I've also read some of his other books, like Strata and Good Omens. And I've got The Discworld Companion. And the Discworld RPG. Both books.

I'm definitely not going to argue that my having read all the books means I definitively know more about the subject than anyone else, or imply that my opinion is inherently better than anyone else's solely because of it, but it's not as if Entity is the only one who's read them.



WhiskeyDisk posted...
Personally, I don't really think Pratchett was trying to take the piss on the whole fantasy thing anywhere near as hard

The first couple books literally feel like he just made a list of every fantasy cliche he could think of, and then wrote something to make fun of it. Whether he's riffing on LotR, or making fun of the Anne McCaffrey Pern novels (the Wyrmberg), or the Fafhrd and the Gray Mouser stories (Ankh-Morpork basically starts out as a thin copy of Lankhmar, and characters called Bravd and the Weasel show up at one point), most of Color of Magic and Light Fantastic is straight-up parody. He even admitted that it was the sole reason he started writing the books in the first place.
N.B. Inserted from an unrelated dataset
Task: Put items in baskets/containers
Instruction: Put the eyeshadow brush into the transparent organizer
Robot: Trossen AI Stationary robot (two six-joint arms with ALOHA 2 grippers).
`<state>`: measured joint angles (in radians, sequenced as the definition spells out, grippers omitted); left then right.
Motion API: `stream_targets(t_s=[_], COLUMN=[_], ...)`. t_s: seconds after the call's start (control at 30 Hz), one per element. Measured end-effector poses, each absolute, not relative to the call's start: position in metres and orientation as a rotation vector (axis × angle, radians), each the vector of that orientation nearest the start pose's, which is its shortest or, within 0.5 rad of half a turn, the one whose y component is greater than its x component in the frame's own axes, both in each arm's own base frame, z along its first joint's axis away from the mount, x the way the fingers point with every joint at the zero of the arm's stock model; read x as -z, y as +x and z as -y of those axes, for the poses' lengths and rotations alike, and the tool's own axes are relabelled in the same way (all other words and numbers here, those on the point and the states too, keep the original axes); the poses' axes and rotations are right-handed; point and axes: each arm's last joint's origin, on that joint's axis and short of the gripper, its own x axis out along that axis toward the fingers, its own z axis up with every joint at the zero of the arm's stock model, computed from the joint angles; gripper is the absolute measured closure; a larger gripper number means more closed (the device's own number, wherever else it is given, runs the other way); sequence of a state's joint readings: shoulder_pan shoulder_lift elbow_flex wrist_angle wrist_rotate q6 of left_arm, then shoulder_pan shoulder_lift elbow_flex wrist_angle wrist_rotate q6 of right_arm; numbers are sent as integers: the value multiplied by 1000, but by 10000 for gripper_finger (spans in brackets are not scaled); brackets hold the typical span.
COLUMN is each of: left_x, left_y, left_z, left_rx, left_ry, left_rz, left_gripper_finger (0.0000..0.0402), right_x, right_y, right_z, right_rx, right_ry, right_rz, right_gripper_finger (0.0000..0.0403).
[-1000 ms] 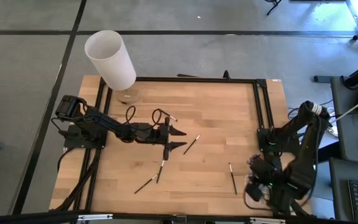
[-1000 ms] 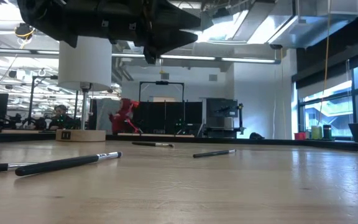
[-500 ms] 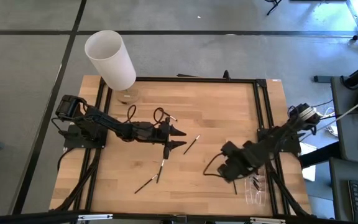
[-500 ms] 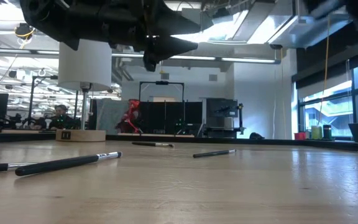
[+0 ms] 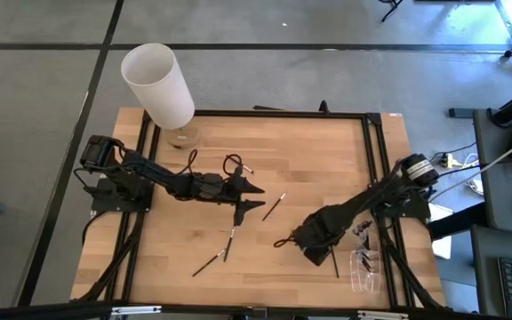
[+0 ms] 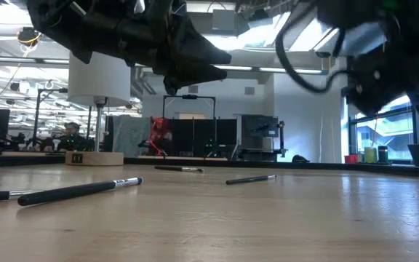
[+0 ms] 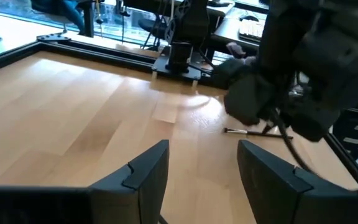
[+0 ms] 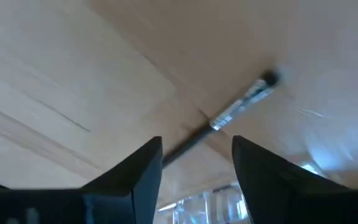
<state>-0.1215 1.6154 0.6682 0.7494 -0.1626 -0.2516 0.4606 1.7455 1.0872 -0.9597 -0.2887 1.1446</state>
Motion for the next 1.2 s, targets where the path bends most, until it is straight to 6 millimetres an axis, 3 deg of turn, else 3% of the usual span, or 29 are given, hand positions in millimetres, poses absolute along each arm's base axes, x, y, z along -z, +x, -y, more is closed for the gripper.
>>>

It's not until Mort that he really starts moving away from that sort of mentality, and I'd argue that Guards! Guards! is the book where the series really fully becomes its own thing and leaves a lot of that parody behind. The books still occasionally make fun of fantasy tropes, but after that they're almost entire devoted to telling really strong stories in the setting first, and the parody becomes more of an afterthought.